→ INSTRUCTIONS FOR THE TASK:
Only one stretch of the records below is wanted: the lines from the one holding "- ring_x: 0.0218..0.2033" through the one holding "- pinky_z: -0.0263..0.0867". Return it exactly, both ends included.

(WORKING DATA begins)

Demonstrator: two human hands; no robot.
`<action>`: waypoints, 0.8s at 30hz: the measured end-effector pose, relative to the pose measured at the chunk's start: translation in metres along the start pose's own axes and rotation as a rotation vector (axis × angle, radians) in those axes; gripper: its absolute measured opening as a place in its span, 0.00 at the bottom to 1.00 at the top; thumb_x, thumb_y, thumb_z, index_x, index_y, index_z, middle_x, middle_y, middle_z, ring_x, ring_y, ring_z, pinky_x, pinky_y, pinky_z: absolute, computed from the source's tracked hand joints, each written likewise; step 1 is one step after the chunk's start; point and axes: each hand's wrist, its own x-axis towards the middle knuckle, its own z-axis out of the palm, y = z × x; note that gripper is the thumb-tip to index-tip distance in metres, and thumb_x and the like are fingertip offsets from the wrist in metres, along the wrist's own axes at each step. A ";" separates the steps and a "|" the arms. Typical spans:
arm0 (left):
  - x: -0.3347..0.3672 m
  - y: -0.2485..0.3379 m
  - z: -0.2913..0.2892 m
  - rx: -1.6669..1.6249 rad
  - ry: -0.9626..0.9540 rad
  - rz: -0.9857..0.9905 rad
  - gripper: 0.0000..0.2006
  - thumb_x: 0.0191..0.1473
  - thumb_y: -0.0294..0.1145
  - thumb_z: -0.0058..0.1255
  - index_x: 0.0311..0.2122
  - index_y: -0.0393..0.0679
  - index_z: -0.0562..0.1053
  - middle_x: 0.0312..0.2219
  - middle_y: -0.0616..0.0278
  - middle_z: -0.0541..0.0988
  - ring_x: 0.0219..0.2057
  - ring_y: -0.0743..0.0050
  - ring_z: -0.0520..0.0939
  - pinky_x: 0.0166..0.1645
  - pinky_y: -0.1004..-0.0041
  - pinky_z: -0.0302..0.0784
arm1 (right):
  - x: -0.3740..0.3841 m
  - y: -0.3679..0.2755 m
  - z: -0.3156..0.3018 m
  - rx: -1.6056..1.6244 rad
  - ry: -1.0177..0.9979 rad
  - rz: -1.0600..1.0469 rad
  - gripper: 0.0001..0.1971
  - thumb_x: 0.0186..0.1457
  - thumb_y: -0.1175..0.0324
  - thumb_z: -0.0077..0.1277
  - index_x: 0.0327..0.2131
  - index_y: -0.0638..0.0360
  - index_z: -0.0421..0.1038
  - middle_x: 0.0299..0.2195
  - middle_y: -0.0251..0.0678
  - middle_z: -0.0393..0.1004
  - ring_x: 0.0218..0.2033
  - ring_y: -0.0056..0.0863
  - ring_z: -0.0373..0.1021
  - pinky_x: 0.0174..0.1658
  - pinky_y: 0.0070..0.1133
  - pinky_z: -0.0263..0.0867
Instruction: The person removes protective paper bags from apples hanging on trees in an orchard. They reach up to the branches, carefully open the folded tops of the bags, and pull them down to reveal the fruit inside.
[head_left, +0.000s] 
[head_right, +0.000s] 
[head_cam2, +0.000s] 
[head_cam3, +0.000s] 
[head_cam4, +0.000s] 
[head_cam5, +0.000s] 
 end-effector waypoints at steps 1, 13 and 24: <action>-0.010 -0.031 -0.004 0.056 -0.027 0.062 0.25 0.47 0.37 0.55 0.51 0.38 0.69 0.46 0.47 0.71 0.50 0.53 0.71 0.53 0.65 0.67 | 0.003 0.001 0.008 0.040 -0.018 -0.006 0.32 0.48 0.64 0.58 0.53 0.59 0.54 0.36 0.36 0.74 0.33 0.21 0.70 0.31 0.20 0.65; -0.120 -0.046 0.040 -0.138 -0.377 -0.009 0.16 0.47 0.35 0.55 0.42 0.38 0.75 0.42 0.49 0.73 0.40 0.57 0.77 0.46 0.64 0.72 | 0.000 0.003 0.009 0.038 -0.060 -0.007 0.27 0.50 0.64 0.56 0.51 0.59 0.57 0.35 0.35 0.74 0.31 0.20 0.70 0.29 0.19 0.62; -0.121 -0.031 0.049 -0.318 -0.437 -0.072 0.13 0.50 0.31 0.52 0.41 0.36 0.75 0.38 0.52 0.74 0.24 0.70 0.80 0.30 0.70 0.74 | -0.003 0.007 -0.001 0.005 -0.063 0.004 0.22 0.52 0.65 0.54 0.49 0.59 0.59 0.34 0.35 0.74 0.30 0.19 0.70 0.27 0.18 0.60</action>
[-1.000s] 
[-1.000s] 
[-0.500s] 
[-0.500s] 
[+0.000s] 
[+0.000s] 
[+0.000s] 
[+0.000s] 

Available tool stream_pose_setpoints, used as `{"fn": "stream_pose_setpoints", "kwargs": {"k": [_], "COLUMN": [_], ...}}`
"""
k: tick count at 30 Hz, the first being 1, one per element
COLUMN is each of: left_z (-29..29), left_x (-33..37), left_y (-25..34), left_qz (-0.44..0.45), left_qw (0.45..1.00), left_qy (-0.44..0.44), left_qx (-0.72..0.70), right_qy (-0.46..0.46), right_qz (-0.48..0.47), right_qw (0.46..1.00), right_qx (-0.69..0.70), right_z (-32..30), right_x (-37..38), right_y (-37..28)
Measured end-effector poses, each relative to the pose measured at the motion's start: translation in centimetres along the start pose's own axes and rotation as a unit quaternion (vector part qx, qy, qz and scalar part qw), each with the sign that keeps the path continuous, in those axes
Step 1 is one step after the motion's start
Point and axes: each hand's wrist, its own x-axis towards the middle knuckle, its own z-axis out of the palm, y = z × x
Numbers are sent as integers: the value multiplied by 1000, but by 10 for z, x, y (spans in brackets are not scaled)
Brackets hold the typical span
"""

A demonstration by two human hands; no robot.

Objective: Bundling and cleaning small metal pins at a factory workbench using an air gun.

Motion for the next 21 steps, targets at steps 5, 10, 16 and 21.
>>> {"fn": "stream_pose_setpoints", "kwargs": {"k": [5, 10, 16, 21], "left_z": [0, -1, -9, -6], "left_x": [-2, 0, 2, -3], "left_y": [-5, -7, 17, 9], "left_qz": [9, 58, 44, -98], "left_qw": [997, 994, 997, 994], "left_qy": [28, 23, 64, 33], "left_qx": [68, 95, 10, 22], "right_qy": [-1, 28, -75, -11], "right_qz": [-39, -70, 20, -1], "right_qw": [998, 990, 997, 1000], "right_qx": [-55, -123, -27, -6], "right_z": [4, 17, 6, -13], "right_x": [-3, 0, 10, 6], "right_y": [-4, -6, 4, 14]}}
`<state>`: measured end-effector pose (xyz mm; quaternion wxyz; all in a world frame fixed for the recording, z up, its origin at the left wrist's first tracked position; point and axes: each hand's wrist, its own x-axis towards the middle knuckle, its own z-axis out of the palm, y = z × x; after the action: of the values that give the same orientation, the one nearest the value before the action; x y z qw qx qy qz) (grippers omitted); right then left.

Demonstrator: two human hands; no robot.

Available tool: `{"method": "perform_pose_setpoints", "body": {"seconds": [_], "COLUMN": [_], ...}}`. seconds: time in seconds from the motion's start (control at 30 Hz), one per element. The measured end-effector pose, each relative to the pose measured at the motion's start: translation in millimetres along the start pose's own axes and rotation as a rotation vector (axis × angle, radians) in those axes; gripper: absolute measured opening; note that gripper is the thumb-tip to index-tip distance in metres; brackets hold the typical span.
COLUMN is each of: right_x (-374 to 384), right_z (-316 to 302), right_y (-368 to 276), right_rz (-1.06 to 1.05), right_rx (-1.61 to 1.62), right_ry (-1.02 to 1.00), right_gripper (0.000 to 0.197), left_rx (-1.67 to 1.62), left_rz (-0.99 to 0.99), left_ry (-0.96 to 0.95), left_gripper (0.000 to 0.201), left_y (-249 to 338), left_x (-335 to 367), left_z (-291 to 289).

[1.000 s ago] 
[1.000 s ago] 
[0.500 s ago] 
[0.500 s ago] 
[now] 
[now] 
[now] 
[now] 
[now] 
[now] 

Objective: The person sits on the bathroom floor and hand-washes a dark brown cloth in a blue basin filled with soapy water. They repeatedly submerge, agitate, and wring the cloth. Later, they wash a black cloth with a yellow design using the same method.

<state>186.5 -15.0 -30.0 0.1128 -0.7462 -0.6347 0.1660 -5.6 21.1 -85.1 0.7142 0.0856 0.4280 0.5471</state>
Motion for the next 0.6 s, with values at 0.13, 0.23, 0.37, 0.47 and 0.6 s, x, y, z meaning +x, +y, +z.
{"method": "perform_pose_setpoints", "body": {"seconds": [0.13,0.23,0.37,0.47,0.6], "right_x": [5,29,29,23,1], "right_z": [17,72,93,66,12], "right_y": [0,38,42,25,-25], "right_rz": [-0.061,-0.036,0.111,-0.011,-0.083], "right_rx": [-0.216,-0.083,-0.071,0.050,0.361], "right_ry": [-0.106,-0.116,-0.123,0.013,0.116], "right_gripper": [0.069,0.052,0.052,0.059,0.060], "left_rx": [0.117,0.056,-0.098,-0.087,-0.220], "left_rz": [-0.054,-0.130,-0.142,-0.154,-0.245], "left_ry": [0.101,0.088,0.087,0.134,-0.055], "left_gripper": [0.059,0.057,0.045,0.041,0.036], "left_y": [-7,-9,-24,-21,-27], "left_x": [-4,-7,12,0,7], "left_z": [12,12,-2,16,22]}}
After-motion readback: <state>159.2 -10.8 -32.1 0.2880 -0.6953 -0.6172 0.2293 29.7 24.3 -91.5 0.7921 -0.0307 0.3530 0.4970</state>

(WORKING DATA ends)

→ RESULT OF THE TASK:
  - ring_x: 0.0218..0.2033
  - ring_y: -0.0056..0.0863
  - ring_z: -0.0373..0.1021
  - pinky_x: 0.0174..0.1658
  - pinky_y: 0.0070..0.1133
  - pinky_z: -0.0263..0.0867

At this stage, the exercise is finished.